TASK DIRECTIONS:
Below are some lines of data. Return all of them as they are.

INFORMATION SUPPLIED:
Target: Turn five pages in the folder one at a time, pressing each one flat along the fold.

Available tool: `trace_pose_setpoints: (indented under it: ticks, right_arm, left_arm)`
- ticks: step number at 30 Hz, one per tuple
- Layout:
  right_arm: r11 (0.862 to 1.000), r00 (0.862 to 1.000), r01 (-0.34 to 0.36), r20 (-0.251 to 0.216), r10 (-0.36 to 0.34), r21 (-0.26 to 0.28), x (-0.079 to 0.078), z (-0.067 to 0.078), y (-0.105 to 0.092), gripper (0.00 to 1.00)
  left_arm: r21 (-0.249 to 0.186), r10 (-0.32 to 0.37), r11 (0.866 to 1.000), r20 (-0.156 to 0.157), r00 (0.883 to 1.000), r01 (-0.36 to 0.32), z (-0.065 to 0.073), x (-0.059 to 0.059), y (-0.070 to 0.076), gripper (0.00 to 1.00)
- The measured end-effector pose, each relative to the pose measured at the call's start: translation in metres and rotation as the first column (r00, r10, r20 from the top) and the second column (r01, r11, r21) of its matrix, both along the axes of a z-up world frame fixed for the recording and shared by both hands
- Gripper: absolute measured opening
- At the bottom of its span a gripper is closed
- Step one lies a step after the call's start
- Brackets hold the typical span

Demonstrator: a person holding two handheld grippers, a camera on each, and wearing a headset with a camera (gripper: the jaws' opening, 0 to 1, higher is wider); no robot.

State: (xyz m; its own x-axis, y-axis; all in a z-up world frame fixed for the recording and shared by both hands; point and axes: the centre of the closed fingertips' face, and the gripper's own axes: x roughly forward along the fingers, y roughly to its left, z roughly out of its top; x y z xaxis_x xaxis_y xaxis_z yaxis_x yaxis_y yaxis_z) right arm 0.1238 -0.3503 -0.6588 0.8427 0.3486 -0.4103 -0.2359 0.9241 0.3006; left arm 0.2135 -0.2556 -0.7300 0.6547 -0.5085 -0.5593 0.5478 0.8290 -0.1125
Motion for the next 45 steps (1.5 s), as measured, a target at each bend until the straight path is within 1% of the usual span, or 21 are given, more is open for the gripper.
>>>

ANSWER TO THE PROBLEM:
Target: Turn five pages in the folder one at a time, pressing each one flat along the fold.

Available tool: `trace_pose_setpoints: (indented under it: ticks, right_arm, left_arm)`
- ticks: step number at 30 Hz, one per tuple
- Layout:
  right_arm: r11 (0.862 to 1.000), r00 (0.862 to 1.000), r01 (-0.34 to 0.36), r20 (-0.251 to 0.216), r10 (-0.36 to 0.34), r21 (-0.26 to 0.28), x (-0.079 to 0.078), z (-0.067 to 0.078), y (-0.105 to 0.092), gripper (0.00 to 1.00)
  left_arm: r21 (-0.249 to 0.186), r10 (-0.32 to 0.37), r11 (0.866 to 1.000), r20 (-0.156 to 0.157), r00 (0.883 to 1.000), r01 (-0.36 to 0.32), z (-0.065 to 0.073), x (-0.059 to 0.059), y (-0.070 to 0.076), gripper (0.00 to 1.00)
- The measured end-effector pose, each relative to the pose measured at the call's start: translation in metres and rotation as the first column (r00, r10, r20 from the top) and the second column (r01, r11, r21) of its matrix, both along the axes of a z-up world frame fixed for the recording and shared by both hands
- Gripper: absolute measured opening
- At the bottom of its span a gripper is closed
- Step one lies a step after the call's start
- Brackets hold the typical span

Demonstrator: a person holding two handheld grippers, a camera on each, and wearing a headset with a camera (gripper: the jaws' opening, 0 to 1, higher is wider); no robot.

State: (xyz m; its own x-axis, y-axis; all in a z-up world frame fixed for the recording and shared by both hands; point and axes: the centre of the closed fingertips' face, and the gripper's own axes: x roughly forward along the fingers, y roughly to its left, z roughly out of its top; x y z xaxis_x xaxis_y xaxis_z yaxis_x yaxis_y yaxis_z) right arm 0.1238 -0.3503 -0.6588 0.8427 0.3486 -0.4103 -0.2359 0.9241 0.3006; left arm 0.2135 -0.2556 -0.7300 0.6547 -0.5085 -0.5593 0.5478 0.8290 -0.1125
Motion for the next 45 steps (1.5 s), as measured, a target at each bend until the straight path is within 1% of the usual span, or 21 are given, more is open for the gripper.
>>>

The exercise is done, with nothing left to add.